Les syndicats ne jouent pas leur rôle. Ils instrumentalisent les travailleurs. En montrant qu’ils les contrôlent, qu’ils contrôlent les actions, ils donnent une garantie de paix sociale au patronat. Et l’objectif est toujours de retourner aux négociations pour avoir des miettes.
Pour répondre à la question pourquoi les syndicats francophones font-ils grève et pas les Flamands? Les Flamands ont accepté la distribution des journaux par AMP, une filiale de bpost. C'est comme de la sous-traitance où les conditions de travail sont misérables. Les Flamands justifient cette mesure de transition pour éviter des licenciements immenses.
Mais les syndicats rouge et vert ont refusé cette option du côté de la Wallonie et de Bruxelles. Mais l’accord qui a été signé concernant le distribution des journaux n’est pas clair, même si les syndicats nous vendent la grève comme une victoire.
En fait, s'il y a un accord avec les éditeurs francophones, les journaux seront toujours distribués par nos facteurs. Mais s'il n'y a pas d'accord avec les éditeurs, alors ce sera un arrêt de la distribution au 1er juillet. Et après? Pour moi, ce n'est pas clair.

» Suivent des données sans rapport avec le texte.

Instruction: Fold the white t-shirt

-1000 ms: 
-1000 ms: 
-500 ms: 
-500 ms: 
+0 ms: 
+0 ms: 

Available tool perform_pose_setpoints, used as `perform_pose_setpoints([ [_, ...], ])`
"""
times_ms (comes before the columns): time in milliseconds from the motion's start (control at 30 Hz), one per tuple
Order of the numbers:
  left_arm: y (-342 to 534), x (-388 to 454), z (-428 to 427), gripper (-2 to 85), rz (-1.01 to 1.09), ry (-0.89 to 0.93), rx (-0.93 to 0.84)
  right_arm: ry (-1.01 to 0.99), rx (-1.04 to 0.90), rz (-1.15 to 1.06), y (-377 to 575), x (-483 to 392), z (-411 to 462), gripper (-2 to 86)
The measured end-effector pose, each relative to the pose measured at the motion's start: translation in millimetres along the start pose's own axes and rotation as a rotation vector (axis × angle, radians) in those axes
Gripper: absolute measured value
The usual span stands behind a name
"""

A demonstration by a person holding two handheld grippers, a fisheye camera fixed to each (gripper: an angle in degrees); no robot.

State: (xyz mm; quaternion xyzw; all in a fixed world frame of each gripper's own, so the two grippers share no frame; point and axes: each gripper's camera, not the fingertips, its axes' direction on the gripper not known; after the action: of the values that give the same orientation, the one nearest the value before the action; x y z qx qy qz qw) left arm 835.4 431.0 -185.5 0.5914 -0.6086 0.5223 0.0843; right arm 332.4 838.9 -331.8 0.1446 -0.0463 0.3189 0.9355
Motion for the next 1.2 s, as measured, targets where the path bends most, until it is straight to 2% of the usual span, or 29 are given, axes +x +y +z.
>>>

Si, à partir du 1er juillet, il n'y a pas d'accord entre les éditeurs et bpost, alors que va-t-il se passer avec les 3 000 ou 4 000 personnes qui travaillent dans ce secteur ? C'est vrai, les syndicats nous disent que la réorganisation est congelée jusqu’à l’année prochaine année, qu’il n'y aura pas de licenciement, mais je ne pense pas puisque le 8 mai dernier, à l’assemblée générale des actionnaires, le CEO a annoncé qu’il y aurait des transformations en profondeurs.
Et maintenant ?
Maintenant, la grande question c’est donc que faut-il faire dans ce contexte, avec des travailleurs qui semblent parfois peu concernés et une bureaucratie qui contrôle la situation, qui gère, on peut dire, la situation. C'est vrai, de temps en temps, il y a des arrêts spontanés des travailleurs, mais jusqu'à maintenant, ca ne va pas plus loin. Et c’est notamment, car les permanents syndicaux, appelé par les délégués, nous dise de reprendre le travail et vont négocier dans les bureaux des chefs.
Je pense qu’il faut tirer les leçons de cette grève et commencer sérieusement à organiser les travailleurs à la base pour des luttes, en exigeant par exemple de assemblées générales où les travailleurs peuvent être informés, peuvent discuter et décider des actions et des grèves. Bref, avoir une pratique syndicale démocratique et combattive. Et aussi il faudra que tous les secteurs, facteurs, colis, chauffeur, lettre, soient unis pour réellement bloquer bpost à 100%. C’est indispensable pour obtenir de réelles victoires.
Pour cela, je pense qu’un début serait de communiquer entre nous sur les différents lieux de travail pour se tenir au courant des actions dans les différents sites. Nous devons trouvez le moyen de nous organiser à a base et avec nos délégués… s’ils le veulent. Mais pour cela, il faut qu’ils commencent par refuser de jouer le rôle de pompier pour la direction de bpost à chaque arrêt de travail ou mouvement de grogne.